The No side, headed by the local spokesman for the Canadian Taxpayers Federation, Jordan Bateman, spent only $40,000 on its campaign, which started in January and continued through the 11-week mail-in voting period that ended May 29.

Mr. Bateman, who called the vote results a "victory for taxpayers," was successful in focusing the debate in the lengthy campaign on TransLink.

The unique agency created by the province in 2000 to oversee the region's transit system was at the height of its popularity during the 2010 Olympic Games in Vancouver. People took to transit en masse to get around and a new rapid-transit line known as the Canada Line whisked people easily from the airport to downtown.

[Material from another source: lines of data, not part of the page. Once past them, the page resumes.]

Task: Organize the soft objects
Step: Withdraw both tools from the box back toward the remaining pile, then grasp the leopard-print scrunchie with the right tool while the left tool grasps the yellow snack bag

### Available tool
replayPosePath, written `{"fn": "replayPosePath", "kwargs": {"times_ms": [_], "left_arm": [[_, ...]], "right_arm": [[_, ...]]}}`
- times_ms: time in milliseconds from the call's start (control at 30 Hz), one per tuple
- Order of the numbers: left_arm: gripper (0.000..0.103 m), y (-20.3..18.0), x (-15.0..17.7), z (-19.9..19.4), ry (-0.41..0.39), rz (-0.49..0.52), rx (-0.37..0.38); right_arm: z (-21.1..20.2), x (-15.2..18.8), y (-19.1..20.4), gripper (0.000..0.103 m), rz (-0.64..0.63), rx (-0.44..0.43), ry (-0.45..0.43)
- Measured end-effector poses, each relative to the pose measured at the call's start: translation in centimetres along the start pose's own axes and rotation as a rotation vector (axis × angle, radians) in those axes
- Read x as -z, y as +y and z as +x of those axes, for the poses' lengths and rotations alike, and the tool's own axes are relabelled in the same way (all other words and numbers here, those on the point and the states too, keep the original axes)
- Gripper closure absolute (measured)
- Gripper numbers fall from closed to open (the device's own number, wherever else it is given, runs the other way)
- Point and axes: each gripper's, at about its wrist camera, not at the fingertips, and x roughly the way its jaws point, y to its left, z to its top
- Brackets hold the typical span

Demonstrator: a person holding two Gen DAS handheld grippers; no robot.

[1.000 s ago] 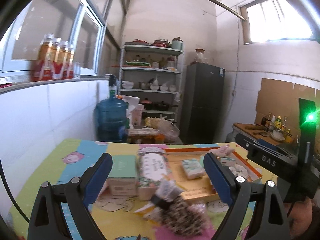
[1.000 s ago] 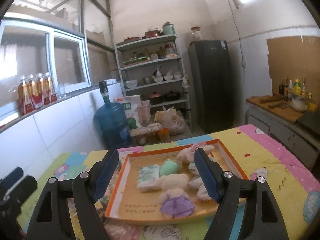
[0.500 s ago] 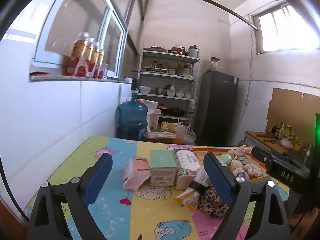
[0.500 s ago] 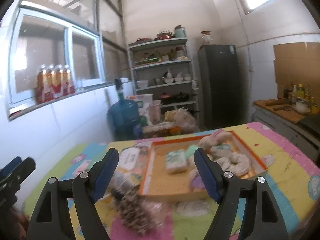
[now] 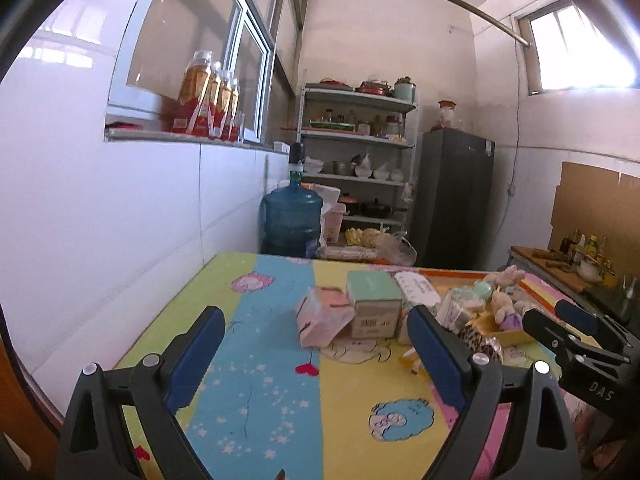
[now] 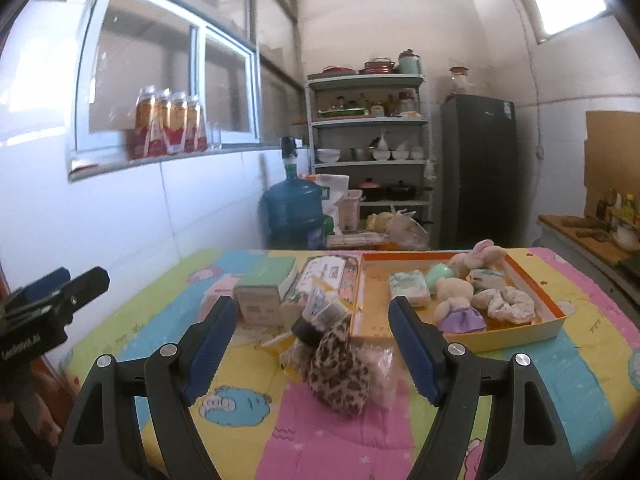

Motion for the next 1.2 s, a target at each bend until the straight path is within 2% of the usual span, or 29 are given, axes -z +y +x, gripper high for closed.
{"fn": "replayPosePath", "kwargs": {"times_ms": [233,433,567,767,933,1000,1033,1067,1100,1200], "left_arm": [[0.010,-0.3,1.3,0.9,0.037,0.022,0.034],[0.010,-1.9,1.9,2.6,0.075,0.035,0.146],[0.010,-3.3,2.1,4.3,0.111,0.040,0.194],[0.010,-4.5,2.6,5.9,0.137,0.053,0.187],[0.010,-4.7,2.9,6.9,0.154,0.068,0.178],[0.010,-4.7,3.0,7.4,0.162,0.071,0.174],[0.010,-4.6,3.0,7.6,0.167,0.072,0.174],[0.010,-4.7,3.0,7.8,0.171,0.072,0.174],[0.010,-4.7,3.0,8.1,0.176,0.070,0.178],[0.010,-4.9,3.1,8.7,0.190,0.065,0.193]], "right_arm": [[0.7,1.7,-0.4,0.024,-0.003,-0.021,0.033],[2.4,3.3,-2.0,0.024,0.042,-0.027,0.097],[3.3,3.9,-3.4,0.024,0.063,-0.036,0.120],[4.6,3.7,-3.3,0.024,0.036,-0.142,0.143],[7.1,3.9,-3.4,0.024,0.009,-0.139,0.199],[7.9,4.2,-3.7,0.029,0.019,-0.141,0.209],[8.2,4.2,-3.8,0.044,0.025,-0.148,0.216],[8.6,4.2,-3.9,0.068,0.033,-0.164,0.228],[9.3,4.1,-4.0,0.077,0.044,-0.188,0.249],[10.8,4.3,-3.9,0.080,0.028,-0.162,0.301]]}}
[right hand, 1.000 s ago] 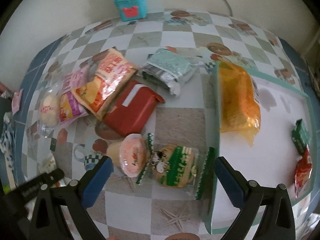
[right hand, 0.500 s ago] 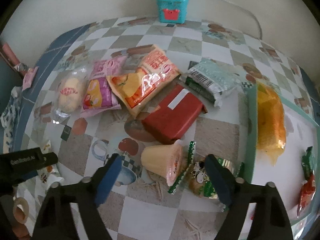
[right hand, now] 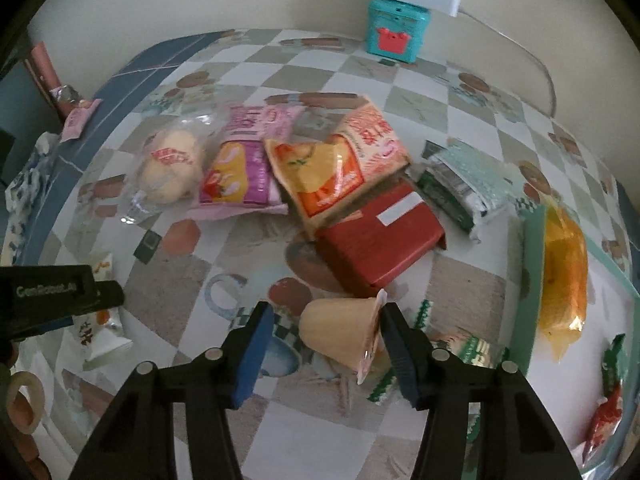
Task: Organize snacks
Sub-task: 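Grasp cream jelly cup with right gripper while left gripper holds white biscuit pack, then carry white biscuit pack and cream jelly cup over the white tray with both grippers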
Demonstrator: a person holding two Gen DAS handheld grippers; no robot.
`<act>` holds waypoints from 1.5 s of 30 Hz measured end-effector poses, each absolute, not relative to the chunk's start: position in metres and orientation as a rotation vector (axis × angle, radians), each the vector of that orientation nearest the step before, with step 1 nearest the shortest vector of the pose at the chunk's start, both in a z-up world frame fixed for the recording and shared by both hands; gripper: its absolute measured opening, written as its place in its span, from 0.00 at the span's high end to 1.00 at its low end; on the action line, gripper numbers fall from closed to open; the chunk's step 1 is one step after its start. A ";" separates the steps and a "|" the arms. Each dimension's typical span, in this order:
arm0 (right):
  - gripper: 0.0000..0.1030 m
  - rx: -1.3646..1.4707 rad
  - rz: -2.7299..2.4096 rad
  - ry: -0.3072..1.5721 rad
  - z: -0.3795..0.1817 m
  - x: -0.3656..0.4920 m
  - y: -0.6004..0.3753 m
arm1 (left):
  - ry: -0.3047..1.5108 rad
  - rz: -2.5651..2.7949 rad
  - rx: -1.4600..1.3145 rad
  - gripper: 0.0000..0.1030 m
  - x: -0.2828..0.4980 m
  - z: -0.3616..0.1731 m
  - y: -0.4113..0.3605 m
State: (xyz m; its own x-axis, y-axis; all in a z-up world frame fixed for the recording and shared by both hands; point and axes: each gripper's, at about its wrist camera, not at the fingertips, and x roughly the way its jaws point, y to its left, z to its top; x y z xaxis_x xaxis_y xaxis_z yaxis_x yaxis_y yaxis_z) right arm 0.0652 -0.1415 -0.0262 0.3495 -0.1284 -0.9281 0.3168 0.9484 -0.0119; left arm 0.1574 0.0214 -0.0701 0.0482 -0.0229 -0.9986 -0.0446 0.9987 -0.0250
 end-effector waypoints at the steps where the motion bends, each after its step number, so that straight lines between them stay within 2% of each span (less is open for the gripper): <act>1: 0.42 0.167 -0.299 1.187 -0.028 0.066 -0.140 | 1.522 0.016 -0.053 0.43 0.158 -0.070 0.022; 12: 0.54 0.160 -0.332 1.175 -0.036 0.066 -0.146 | 1.512 0.034 -0.018 0.42 0.157 -0.072 0.021; 22: 0.59 0.153 -0.322 1.154 -0.022 0.062 -0.142 | 1.444 -0.006 0.024 0.45 0.154 -0.052 0.010; 31: 0.59 0.204 -0.310 1.131 -0.012 0.057 -0.148 | 1.399 -0.024 0.015 0.48 0.147 -0.029 0.009; 45: 0.59 0.349 -0.307 0.983 0.041 0.046 -0.175 | 1.347 -0.073 -0.050 0.48 0.143 0.008 0.030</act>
State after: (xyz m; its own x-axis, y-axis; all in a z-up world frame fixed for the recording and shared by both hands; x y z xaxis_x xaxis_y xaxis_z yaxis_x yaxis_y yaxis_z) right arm 0.0458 -0.1748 0.0412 0.5203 -0.0944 -0.8488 0.4052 0.9022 0.1481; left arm 0.1426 0.0301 0.0076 0.2204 -0.0819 -0.9720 0.0239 0.9966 -0.0786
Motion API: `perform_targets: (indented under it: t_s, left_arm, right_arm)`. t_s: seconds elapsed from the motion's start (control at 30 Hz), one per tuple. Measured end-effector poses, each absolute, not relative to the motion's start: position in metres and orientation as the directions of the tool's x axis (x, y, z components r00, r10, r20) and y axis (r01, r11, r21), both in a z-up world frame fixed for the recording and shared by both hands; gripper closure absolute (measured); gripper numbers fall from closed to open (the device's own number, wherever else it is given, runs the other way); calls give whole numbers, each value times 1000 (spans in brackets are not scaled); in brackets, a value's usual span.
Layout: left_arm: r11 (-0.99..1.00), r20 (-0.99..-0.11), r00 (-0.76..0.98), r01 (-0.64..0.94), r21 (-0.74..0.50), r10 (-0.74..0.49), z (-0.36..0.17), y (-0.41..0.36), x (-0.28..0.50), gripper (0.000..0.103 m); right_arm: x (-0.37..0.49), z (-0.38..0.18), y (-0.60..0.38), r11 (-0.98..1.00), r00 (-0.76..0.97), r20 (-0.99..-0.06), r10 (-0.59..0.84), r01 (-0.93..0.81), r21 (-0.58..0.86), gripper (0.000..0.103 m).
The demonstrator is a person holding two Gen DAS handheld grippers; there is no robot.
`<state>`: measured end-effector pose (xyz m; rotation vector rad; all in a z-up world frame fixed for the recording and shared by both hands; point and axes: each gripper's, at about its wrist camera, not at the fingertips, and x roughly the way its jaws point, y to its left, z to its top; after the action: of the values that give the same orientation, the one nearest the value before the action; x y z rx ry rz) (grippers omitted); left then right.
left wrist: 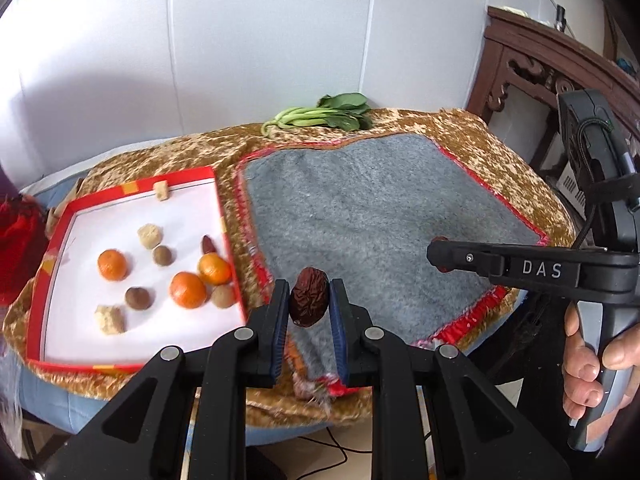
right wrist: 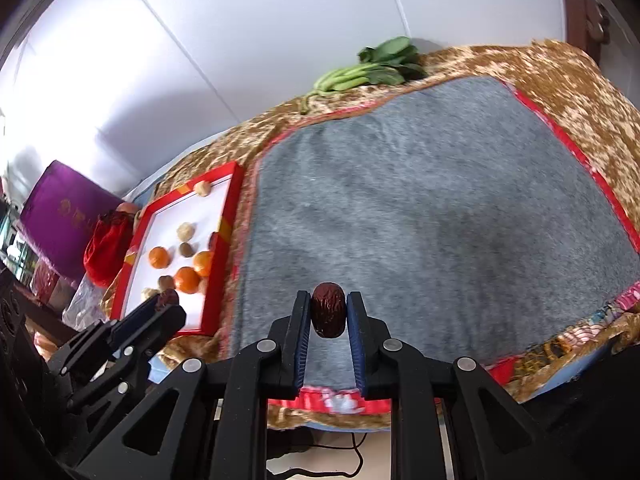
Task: Organize fruits
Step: 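Carry both red dates onto the white tray and open both tools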
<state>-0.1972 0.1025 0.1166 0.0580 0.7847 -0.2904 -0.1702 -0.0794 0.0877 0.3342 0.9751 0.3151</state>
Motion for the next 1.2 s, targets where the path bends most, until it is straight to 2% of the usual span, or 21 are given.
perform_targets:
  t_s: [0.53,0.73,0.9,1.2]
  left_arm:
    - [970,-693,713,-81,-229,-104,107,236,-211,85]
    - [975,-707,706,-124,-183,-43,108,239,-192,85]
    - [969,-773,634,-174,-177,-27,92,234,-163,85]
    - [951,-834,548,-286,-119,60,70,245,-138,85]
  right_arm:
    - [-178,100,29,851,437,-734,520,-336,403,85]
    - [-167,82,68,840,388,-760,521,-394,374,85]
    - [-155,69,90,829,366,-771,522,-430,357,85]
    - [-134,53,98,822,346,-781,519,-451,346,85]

But its reputation slowly declined, as local mayors and the provincial government wrangled for several years over where to get new money to expand the system. Premier Christy Clark ordered an audit of its operations in 2012 and, when campaigning in 2013, promised no new money would go to the agency without a referendum.

Mr. Bateman helped change the image of the agency, making it a major target of attacks for the past four years, saying its managers are overpaid, meetings are held in secret and money is wasted on everything from public art to staff parking passes.

TransLink, which is run by a government-appointed board, had no identifiable spokesperson championing its work.

With the resounding No vote, the local transit debate has only grown more fierce among politicians, advocates and the public, with little consensus on how to get to a solution.

B.C. Transportation Minister Todd Stone has gone back to suggesting the mayors should raise property taxes to come up with the local share of major transit projects, something they have adamantly refused to do for the past decade.

Mr. Stone said the federal and provincial governments are willing to contribute one-third each if the mayors come up with alternatives to a sales tax.

But he shut the door on everything but a property-tax increase. The minister ruled out the idea of taking money generated in the greater Vancouver area from the province's carbon tax and diverting that to transit financing.

He also said that putting in a new vehicle levy, as NDP Leader John Horgan suggested, would require charging $250 a year per vehicle to raise enough money to finance the list of improvements.

Editor's Note: The original version of this story should have made clear that the additional half a percentage point on the provincial sale tax in the Lower Mainland of B.C., proposed in a plebiscite, would not have paid for the whole $7.5-billion transit-expansion plan. This digital version has been corrected.